While clinical studies determine patient safety and response, a well-designed study can also provide important knowledge about human biology and improve a therapy. In this study researchers collected blood and stool samples in order to measure molecular changes caused by AAT therapy. One of the first measures was to detect AAT levels in blood and stool. AAT is normally produced, but in GVHD patients the intestinal complications render AAT largely ineffective because it is cleared in stool. Surprisingly, despite the large AAT doses given to patients, blood levels remain fairly consistent and stool levels decrease as intestinal GVHD symptoms are resolved. One hypothesis is that AAT homeostasis is tightly controlled, "AAT plasma half life is not short, and therefore, there are very likely regulatory responses like a rheostat. The endogenous production of AAT is upregulated with inflammation and will be reduced on the therapy." said Dr. Joachim Deeg.

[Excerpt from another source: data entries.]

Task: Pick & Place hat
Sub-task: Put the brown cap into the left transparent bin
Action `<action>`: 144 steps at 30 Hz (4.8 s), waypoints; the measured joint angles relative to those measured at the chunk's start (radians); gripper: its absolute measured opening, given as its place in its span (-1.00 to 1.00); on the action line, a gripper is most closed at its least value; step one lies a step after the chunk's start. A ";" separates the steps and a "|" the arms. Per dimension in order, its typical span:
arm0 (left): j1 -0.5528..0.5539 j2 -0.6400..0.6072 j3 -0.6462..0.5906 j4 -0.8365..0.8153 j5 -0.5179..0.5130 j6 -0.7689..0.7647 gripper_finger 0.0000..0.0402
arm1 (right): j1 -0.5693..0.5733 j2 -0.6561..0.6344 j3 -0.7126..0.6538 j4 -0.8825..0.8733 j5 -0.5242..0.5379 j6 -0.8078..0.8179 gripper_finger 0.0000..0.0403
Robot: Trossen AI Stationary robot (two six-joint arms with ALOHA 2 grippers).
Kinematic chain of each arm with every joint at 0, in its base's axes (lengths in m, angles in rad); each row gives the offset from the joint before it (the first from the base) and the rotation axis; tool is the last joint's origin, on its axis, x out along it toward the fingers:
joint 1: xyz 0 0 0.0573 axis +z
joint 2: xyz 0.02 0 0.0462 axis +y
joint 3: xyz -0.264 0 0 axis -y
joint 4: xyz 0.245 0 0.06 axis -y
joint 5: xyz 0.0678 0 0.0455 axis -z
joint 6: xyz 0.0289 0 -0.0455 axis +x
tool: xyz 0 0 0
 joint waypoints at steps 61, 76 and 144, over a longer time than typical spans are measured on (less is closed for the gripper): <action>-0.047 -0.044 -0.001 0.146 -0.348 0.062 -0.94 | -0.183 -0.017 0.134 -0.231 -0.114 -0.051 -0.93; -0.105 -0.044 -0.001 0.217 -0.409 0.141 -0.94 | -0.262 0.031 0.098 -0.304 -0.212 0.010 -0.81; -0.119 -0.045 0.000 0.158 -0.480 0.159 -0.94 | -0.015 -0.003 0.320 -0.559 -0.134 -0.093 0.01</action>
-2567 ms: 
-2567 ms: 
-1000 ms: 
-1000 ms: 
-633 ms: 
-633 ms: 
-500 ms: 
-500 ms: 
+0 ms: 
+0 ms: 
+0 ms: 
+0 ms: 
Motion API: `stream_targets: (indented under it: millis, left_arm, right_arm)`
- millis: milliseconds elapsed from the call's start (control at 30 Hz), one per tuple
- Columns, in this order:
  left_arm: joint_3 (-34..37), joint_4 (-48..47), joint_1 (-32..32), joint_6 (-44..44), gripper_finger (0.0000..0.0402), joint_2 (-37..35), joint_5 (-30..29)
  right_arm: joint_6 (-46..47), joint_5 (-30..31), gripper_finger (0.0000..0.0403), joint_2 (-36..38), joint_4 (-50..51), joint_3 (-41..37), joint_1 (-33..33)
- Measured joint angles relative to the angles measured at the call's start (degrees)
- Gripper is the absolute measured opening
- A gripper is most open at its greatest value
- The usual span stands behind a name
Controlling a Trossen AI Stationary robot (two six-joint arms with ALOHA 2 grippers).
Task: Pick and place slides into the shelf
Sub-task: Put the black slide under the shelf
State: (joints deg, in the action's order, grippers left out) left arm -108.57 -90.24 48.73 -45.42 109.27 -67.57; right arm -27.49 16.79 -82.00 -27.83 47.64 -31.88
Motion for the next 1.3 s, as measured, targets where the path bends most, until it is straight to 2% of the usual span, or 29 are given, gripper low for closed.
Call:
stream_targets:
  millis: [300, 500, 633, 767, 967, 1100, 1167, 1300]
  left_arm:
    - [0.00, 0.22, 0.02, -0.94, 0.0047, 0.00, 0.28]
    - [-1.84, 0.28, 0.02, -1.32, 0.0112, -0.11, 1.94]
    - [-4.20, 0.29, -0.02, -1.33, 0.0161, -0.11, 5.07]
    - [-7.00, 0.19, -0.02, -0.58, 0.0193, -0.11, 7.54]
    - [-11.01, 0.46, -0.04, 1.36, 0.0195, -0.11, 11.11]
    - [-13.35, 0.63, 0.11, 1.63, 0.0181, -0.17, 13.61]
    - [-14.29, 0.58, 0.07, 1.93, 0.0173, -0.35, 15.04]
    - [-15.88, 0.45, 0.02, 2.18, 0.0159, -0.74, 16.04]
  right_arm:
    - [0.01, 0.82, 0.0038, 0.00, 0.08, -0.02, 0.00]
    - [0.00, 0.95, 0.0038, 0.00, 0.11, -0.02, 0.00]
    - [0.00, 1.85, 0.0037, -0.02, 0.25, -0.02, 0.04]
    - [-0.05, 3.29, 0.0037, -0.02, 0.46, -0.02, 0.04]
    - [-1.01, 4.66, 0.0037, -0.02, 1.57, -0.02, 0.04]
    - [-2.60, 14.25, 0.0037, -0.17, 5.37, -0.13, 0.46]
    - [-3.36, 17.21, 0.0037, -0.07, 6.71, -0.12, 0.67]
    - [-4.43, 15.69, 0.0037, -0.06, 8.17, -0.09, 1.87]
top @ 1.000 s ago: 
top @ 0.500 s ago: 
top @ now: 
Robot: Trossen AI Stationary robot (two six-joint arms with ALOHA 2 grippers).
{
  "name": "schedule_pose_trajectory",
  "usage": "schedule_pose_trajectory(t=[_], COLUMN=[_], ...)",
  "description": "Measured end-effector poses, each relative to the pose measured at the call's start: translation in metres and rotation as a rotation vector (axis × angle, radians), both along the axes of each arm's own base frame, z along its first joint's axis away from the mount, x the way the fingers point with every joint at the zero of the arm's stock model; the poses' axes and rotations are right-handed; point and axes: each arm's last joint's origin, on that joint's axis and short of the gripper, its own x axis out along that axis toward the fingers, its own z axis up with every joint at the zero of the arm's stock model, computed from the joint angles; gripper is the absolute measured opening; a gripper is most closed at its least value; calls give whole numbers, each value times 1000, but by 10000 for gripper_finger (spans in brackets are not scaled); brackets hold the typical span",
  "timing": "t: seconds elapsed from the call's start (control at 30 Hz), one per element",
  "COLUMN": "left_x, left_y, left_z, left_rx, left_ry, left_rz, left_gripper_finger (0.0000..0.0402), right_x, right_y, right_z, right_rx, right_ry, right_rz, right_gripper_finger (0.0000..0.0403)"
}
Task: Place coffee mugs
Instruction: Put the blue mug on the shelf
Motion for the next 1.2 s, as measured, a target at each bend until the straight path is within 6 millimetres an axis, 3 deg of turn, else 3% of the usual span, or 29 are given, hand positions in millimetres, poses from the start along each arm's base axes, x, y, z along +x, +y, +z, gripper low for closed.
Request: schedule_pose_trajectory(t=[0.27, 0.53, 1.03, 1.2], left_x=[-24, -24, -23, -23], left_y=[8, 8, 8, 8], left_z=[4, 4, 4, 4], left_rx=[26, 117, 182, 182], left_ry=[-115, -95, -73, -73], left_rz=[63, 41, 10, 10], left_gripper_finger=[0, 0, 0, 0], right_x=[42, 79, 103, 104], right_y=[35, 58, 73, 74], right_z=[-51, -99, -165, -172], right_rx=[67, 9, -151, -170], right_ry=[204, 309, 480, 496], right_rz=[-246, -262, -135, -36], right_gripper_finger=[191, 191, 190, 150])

These safety and suggestion of efficacy observed in this study has doctors optimistic about AAT, but they are still determining which patients it will work best in. Preclinical work at Fred Hutch and other institutes demonstrated that AAT may work not just as a salvage therapy, "We, and a group in Ann Arbor, published papers showing [AAT therapy provides] profound prophylactic effects." said Dr. Deeg. With this in mind, both the industry and academic players from this study are interested in expanding the applications of AAT therapy, Dr. Deeg explained, "The sponsor of our study is preparing a randomized trial comparing AAT + prednisone to prednisone alone as first line therapy. In addition I am working on a protocol for a pilot trial using AAT as an adjuvant in GVHD prophylaxis."
This research not only expands the repertoire of tools for treating acute GVHD, but also emphasizes the importance of choosing the correct therapeutic application and regimen for new therapies.
Funding for this research was provided by the National Institutes of Health; the Interleukin Foundation; Baxalta US, Inc.; Kamada; and Omni Bio Pharma.
Marcondes AM, Hockenbery D, Lesnikova M, Dinarello CA, Woolfrey A, Gernsheimer T, Loghman-Adham M, Gelmont D, Storer B, Hansen JA, Deeg HJ. 2016. Response of Steroid-Refractory Acute GVHD to alpha1-Anti-Trypsin. Biol Blood Marrow Transplant. Epub ahead of print.